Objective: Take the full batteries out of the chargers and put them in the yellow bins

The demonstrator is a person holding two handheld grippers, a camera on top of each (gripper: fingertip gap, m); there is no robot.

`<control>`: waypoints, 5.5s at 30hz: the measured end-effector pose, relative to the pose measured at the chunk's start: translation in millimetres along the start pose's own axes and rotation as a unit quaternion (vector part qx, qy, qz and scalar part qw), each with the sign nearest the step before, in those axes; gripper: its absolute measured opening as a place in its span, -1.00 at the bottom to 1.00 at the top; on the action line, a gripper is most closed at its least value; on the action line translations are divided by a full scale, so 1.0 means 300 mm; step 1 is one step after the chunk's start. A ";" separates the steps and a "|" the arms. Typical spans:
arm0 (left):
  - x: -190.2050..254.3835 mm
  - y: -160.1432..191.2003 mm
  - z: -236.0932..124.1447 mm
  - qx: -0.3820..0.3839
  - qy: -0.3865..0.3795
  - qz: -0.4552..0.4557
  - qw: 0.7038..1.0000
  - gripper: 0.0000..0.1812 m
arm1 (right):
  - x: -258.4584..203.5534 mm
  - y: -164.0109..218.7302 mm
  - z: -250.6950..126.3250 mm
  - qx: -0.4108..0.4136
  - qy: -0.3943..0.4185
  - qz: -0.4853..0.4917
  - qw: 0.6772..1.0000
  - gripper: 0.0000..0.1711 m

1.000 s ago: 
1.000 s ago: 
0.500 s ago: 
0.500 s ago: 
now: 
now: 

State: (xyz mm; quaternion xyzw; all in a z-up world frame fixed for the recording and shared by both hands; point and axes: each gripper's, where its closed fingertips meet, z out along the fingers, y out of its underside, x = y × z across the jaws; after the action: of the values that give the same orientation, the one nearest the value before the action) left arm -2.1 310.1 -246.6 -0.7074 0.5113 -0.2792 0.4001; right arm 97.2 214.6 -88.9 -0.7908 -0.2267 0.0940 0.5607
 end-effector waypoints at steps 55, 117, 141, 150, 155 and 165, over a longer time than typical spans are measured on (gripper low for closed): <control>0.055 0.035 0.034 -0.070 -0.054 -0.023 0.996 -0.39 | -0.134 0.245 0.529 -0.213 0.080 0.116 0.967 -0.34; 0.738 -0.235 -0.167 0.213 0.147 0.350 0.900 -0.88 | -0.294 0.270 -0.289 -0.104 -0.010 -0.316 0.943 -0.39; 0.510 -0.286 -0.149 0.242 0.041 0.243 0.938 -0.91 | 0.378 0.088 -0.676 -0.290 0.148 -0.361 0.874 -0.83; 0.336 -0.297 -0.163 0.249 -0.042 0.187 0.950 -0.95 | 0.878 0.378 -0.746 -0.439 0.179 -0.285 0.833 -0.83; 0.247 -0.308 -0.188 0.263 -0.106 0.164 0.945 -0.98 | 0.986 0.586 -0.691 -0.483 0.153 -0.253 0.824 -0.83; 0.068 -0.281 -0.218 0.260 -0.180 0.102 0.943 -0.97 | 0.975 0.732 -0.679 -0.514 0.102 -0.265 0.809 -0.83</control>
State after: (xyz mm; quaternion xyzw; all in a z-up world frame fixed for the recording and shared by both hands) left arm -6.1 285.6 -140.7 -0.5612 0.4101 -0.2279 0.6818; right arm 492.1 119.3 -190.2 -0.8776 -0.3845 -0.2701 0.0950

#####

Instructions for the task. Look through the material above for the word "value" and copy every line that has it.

Final answer.
`<control>`: waypoints, 5.5s at 30hz: the measured end-effector pose, relative to the pose measured at the chunk's start: translation in millimetres along the start pose's own axes and rotation as a unit quaternion (vector part qx, qy, qz and scalar part qw), each with the sign nearest the step before, in those axes; gripper: its absolute measured opening as a place in its span, -1.00 at the bottom to 1.00 at the top; on the action line, a gripper is most closed at its least value; on the action line translations are divided by a full scale, so 1.0 means 300 mm; step 1 is one step after the chunk's start. A ";" separates the steps and a "|" the arms. Typical spans:
State: (xyz mm; quaternion xyzw; all in a z-up world frame fixed for the recording and shared by both hands; point and axes: each gripper's, where its closed fingertips meet, z out along the fingers, y out of its underside, x = y × z across the jaws; after the action: of the values that give the same orientation, the one nearest the value before the action) left arm -2.1 310.1 -246.6 -0.7074 0.5113 -0.2792 0.4001; right arm 97.2 214.6 -88.9 -0.7908 -0.2267 0.0940 0.5607

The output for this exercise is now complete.